Я не склонен переоценивать свое политическое предвиденье. Думаю, что не было у меня и никакого «политического нюха». Никогда не был я карьеристом и политиканом, хотя обвиняли меня в этом почти все без исключения «вожди» белого движения, сбежавшие после разгрома белых армий за границу и занявшиеся на покое писанием своих пространных мемуаров.
Почувствовав, как укрепило мои позиции сотрудничество с Псковским Советом, я занялся обильным словотворчеством и выпускал, как это было свойственно штабным офицерам, приказ за приказом, один другого обширнее и многословнее.
Просматривая сейчас, спустя почти сорок лет пожелтевшие и ветхие листы не только подписанных, но и написанных мною приказов по псковскому гарнизону, я не могу не улыбнуться тогдашней моей наивности и прекраснодушию.
Впрочем, в приказах этих было немало и дельных мыслей и указаний.
Так в одном из них я, обратив внимание на слишком долгое содержание на гауптвахте задержанных для привлечения к суду солдат, резонно предлагал:
Этим же приказом коменданту города вменялось в обязанность следить за тем, чтобы каждый солдат, содержащийся на гауптвахте, знал причины его задержания.
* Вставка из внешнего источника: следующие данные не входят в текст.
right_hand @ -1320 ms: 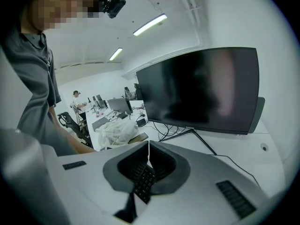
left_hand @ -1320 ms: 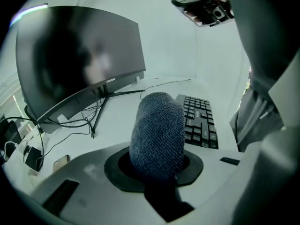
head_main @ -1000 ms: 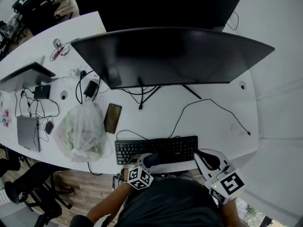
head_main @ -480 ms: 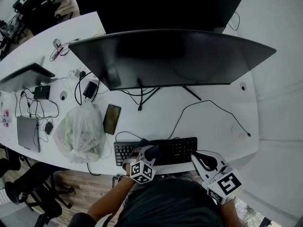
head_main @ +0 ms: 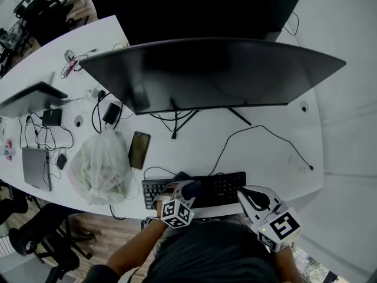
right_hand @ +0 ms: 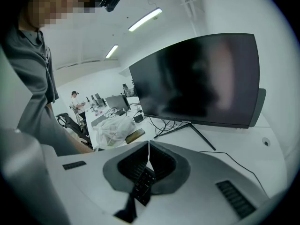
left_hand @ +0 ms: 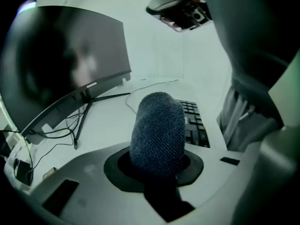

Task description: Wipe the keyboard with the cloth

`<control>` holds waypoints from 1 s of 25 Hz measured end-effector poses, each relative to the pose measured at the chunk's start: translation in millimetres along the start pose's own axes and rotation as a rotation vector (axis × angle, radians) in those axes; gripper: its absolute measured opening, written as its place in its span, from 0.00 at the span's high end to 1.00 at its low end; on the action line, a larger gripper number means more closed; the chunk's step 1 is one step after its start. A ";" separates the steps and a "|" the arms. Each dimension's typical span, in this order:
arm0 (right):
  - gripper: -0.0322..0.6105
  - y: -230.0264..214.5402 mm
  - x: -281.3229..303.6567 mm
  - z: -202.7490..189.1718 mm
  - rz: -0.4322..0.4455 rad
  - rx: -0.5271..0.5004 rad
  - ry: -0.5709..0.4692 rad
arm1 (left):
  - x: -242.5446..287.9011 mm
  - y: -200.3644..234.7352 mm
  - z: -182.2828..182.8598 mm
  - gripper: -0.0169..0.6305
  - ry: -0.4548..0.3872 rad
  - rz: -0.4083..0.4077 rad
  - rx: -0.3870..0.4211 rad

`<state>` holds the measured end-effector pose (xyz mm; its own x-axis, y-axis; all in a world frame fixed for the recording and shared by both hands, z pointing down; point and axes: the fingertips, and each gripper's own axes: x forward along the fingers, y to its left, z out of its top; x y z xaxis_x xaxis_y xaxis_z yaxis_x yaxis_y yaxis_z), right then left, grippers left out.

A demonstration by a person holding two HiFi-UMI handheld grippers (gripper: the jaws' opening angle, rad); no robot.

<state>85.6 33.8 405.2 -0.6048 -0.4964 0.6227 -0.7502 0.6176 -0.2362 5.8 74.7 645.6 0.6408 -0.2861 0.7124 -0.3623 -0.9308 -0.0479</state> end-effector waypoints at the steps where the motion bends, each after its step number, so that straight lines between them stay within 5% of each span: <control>1: 0.93 0.0 1.6 -0.5 0.002 0.003 0.003 | 2.1 7.9 -2.0 0.84 0.007 0.015 -0.034; 5: 0.93 -5.6 4.8 1.4 -0.002 0.001 0.009 | 4.8 -10.6 -11.1 0.84 0.018 0.024 -0.050; 9: 0.93 -12.1 2.9 5.0 -0.018 0.005 0.008 | -2.1 -66.2 -12.4 0.84 0.031 -0.172 -0.044; 11: 0.93 -13.5 2.1 7.2 -0.019 0.007 0.006 | -1.2 -67.8 -11.7 0.84 0.032 -0.198 -0.004; 14: 0.93 -11.5 4.6 6.4 -0.010 -0.004 0.019 | 2.4 -31.9 0.6 0.84 -0.004 -0.119 0.044; 18: 0.93 -8.4 7.9 8.2 -0.013 -0.007 0.036 | 6.1 23.7 1.7 0.84 -0.038 -0.006 -0.149; 25: 0.93 -6.3 -4.6 2.7 -0.029 -0.006 0.018 | 4.1 -36.3 -3.4 0.84 0.002 -0.061 0.006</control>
<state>92.3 30.6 401.8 -0.5778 -0.5035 0.6424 -0.7659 0.6064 -0.2137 19.3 108.2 652.6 0.6606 -0.2283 0.7152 -0.3187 -0.9478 -0.0083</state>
Разумным был и другой приказ, в котором в целях борьбы с уголовными элементами, действовавшими под видом солдат, я приказывал ротным и полковым командирам разъяснить солдатам необходимость соблюдения формы, а начальникам частей совместно с комитетами озаботиться выдачей погон с форменной на них шифровкой и установленных в войсках кокард.
И все-таки большую часть этих приказов нельзя сегодня читать без мысли о том, как часто в то незабываемое время даже мы, опытные военные, превращались в сентиментальных болтунов.
Солдаты метко и зло прозвали объявившего себя верховным главнокомандующим Керенского «главноуговаривающим». В первые месяцы после февральского переворота в России говорили невообразимо много, и если Керенский был «главноуговаривающим», то сохранившиеся приказы мои говорят о том, что и я был повинен в этом грехе.
Невольно уподобляясь простодушному повару из крыловской басни, я пытался уговорами и красивыми словами воздействовать на тех, кто давно уже не боялся ни бога, ни черта и не верил ни в того, ни в другого.
И все-таки вся эта болтовня приносила некоторую пользу, хотя бы потому, что приказ подписывал свой, связанный с Советом генерал, а солдат все-таки привык повиноваться и выполнять приказы, если они не порождали у него явного недоверия.
Пока я занимался всем этим, из Петрограда пришла телеграмма, сообщавшая о предстоявшем приезде в Псков военного министра Временного правительства «думца» Гучкова[30]
.Не помню, какого именно числа марта месяца в восемь часов утра представители Псковского Совета и других, очень многочисленных в то время и не всегда понятных общественных организаций собрались на площади у вокзала для торжественной встречи «революционного» министра. Генералу Рузскому нездоровилось, принимать военного министра пришлось мне.
Немало смущало меня, какими словами я должен рапортовать министру. Обычная, давно принятая в русской армии форма рапорта типа «на Шипке все спокойно» казалась издевательской, — в Пскове не проходило ночи без всякого рода чрезвычайных происшествий, а в гарнизоне шло непрерывное и глухое брожение.
Поезд военного министра прибыл точно в назначенное время, без обычного на расстроенных войной железных дорогах опоздания. Гучкова сопровождал специальный конвой из юнкеров Павловского пехотного училища. Я глянул на «павлонов» и ужаснулся. Прежняя, хорошо знакомая форма осталась, но выправка свела бы с ума любого кадрового офицера. Вновь испеченные юнкера бессмысленно тянулись, но стояли «кренделями» и больше походили на солдат прежнего провинциального полка средней руки.